Chapter 6. Seeing a Heartbeat with a Motion Amplifying Camera

 

Remove everything that has no relevance to the story. If you say in the first chapter that there is a rifle hanging on the wall, in the second or third chapter it absolutely must go off. If it's not going to be fired, it shouldn't be hanging there.

 
 --Anton Chekhov
 

King Julian: I don't know why the sacrifice didn't work. The science seemed so solid.

 
 --Madagascar: Escape 2 Africa (2008)

Despite their strange design and mysterious engineering, Q's gadgets always prove useful and reliable. Bond has such faith in the technology that he never even asks how to charge the batteries.

One of the inventive ideas in the Bond franchise is that even a lightly equipped spy should be able to see and photograph concealed objects, anyplace, anytime. Let's consider a timeline of a few relevant gadgets in the movies:

These gadgets deal with unseen wavelengths of light (or radiation) and are broadly comparable to real-world devices such as airport security scanners and night vision goggles. However, it remains difficult to explain how Bond's equipment is so compact and how it takes such clear pictures in diverse lighting conditions and through diverse materials. Moreover, if Bond's devices are active scanners (meaning they emit X-ray radiation or infrared light), they will be clearly visible to other spies using similar hardware.

To take another approach, what if we avoid unseen wavelengths of light but instead focus on unseen frequencies of motion? Many things move in a pattern that is too fast or too slow for us to easily notice. Suppose that a man is standing in one place.
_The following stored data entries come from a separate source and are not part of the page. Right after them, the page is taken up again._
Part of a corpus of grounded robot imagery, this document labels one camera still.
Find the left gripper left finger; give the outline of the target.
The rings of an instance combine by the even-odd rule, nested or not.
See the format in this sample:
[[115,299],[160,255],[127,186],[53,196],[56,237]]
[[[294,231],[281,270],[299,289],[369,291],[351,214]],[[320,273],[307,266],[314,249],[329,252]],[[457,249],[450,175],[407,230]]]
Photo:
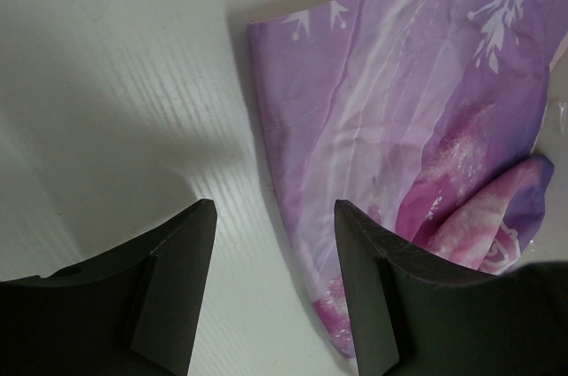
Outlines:
[[49,277],[3,282],[2,374],[187,374],[216,227],[199,200]]

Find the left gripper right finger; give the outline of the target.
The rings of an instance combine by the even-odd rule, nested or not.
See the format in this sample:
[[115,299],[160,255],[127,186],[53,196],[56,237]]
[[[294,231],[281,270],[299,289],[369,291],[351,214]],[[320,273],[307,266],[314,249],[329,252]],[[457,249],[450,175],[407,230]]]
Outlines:
[[335,238],[360,374],[566,374],[565,262],[484,274],[347,200],[335,204]]

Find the purple Elsa cloth placemat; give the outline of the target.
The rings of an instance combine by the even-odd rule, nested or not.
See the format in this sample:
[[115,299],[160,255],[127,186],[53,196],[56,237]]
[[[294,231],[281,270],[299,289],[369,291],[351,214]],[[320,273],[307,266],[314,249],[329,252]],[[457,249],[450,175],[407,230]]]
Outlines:
[[567,0],[333,0],[248,34],[280,213],[345,358],[337,200],[473,270],[518,261],[554,171],[533,149]]

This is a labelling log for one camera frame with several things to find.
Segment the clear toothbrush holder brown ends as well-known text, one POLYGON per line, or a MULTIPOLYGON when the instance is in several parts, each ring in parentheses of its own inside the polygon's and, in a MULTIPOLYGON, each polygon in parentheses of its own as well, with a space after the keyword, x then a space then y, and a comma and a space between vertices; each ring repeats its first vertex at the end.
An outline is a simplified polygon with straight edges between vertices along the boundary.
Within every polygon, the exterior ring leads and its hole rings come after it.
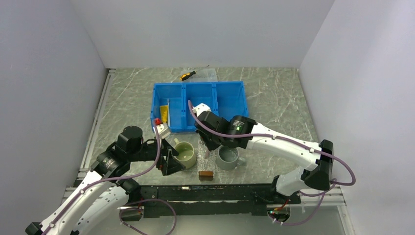
POLYGON ((205 159, 205 152, 203 144, 201 141, 198 142, 197 147, 197 171, 199 181, 212 181, 214 176, 214 152, 211 151, 211 156, 208 159, 205 159))

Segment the light green ceramic mug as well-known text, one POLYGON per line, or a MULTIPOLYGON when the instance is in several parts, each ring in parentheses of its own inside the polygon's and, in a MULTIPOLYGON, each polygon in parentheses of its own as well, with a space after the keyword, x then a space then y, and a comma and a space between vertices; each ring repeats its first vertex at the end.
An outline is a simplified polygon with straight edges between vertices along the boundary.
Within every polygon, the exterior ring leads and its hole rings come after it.
POLYGON ((196 154, 193 145, 186 141, 179 141, 177 138, 174 139, 175 150, 179 153, 175 159, 185 166, 186 169, 192 168, 196 164, 196 154))

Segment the grey ceramic mug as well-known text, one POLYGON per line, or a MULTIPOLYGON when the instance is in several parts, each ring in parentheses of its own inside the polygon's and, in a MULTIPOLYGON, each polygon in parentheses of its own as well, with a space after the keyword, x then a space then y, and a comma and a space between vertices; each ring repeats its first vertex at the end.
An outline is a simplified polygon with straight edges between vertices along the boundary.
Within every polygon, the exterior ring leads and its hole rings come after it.
POLYGON ((239 155, 237 148, 220 146, 217 149, 216 165, 222 170, 233 170, 238 166, 246 166, 246 159, 239 155))

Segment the blue three-compartment plastic bin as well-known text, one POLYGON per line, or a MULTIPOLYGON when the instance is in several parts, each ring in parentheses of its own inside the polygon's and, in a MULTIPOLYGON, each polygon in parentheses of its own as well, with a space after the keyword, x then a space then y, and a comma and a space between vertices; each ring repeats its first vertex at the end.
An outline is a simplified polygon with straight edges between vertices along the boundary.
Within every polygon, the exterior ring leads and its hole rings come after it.
POLYGON ((173 133, 194 132, 187 101, 193 106, 204 103, 216 115, 230 121, 235 115, 249 116, 242 81, 155 83, 153 86, 150 121, 161 119, 160 106, 168 105, 171 111, 170 130, 173 133))

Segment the white teal toothpaste tube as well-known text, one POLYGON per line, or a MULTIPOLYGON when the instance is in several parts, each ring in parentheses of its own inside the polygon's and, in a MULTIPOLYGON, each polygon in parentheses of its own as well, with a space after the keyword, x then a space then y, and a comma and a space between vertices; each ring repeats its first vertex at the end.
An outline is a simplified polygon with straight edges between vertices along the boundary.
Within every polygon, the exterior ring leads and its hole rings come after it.
POLYGON ((200 137, 200 139, 201 139, 201 143, 204 146, 204 149, 206 150, 208 148, 207 142, 205 141, 205 139, 203 137, 200 137))

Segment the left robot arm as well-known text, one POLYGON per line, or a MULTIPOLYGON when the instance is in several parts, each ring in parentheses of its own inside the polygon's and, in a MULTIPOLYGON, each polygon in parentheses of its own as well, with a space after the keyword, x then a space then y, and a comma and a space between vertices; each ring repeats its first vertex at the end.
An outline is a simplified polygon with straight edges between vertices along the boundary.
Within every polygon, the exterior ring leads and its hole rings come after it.
POLYGON ((32 222, 28 235, 86 235, 92 227, 123 205, 133 206, 144 191, 133 176, 125 176, 132 162, 151 161, 163 176, 184 170, 165 138, 167 124, 154 127, 157 135, 144 141, 142 129, 127 126, 91 165, 85 178, 64 203, 42 222, 32 222))

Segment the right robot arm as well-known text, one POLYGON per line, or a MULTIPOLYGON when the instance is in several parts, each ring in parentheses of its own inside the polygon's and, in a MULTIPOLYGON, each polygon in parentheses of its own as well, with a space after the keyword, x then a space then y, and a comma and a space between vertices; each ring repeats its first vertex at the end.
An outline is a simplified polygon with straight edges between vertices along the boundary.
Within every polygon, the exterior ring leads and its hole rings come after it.
POLYGON ((282 203, 302 189, 329 190, 333 160, 332 142, 302 141, 276 132, 255 120, 235 116, 231 121, 217 116, 209 109, 193 108, 196 132, 208 150, 221 147, 261 150, 295 162, 298 167, 274 178, 270 198, 282 203))

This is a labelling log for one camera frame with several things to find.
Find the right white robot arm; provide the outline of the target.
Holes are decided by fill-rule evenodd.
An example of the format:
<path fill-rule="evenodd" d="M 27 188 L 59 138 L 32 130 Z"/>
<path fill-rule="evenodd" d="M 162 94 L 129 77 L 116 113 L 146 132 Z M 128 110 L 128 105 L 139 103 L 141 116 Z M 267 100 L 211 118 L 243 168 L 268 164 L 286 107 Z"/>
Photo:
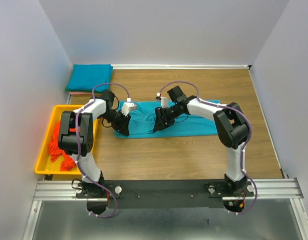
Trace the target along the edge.
<path fill-rule="evenodd" d="M 175 124 L 175 119 L 182 114 L 195 115 L 215 123 L 218 138 L 226 147 L 227 170 L 224 175 L 223 190 L 235 196 L 247 182 L 245 171 L 245 148 L 251 138 L 251 125 L 239 105 L 213 103 L 198 96 L 186 96 L 177 85 L 168 95 L 174 105 L 168 105 L 168 99 L 158 92 L 156 99 L 161 106 L 155 109 L 153 132 L 162 131 Z"/>

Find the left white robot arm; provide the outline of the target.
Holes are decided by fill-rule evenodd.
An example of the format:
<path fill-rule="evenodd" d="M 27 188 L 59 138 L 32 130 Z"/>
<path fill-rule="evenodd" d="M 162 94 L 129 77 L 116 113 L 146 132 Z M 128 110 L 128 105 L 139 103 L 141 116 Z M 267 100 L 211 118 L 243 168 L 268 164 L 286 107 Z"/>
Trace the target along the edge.
<path fill-rule="evenodd" d="M 103 118 L 111 128 L 129 136 L 129 112 L 136 106 L 127 95 L 120 110 L 113 109 L 115 94 L 105 90 L 101 96 L 92 96 L 89 101 L 73 111 L 61 114 L 58 147 L 69 155 L 81 173 L 81 183 L 75 190 L 95 198 L 109 192 L 105 190 L 102 171 L 97 167 L 92 154 L 94 145 L 94 121 Z"/>
If he shifts one leg more than the other, perhaps he is concealing a heavy object, such as a gun, on the side that he shifts more. We also might fail to notice deviations from a pattern. Suppose the same man has been looking straight ahead but suddenly, when he believes no one is looking, his eyes dart to one side. Is he watching someone?

We can make motions of a certain frequency more visible by repeating them, like a delayed afterimage or a ghost, with each repetition being more faint (less opaque) than the last. The effect is analogous to an echo or a ripple, and it is achieved using an algorithm called Eulerian video magnification.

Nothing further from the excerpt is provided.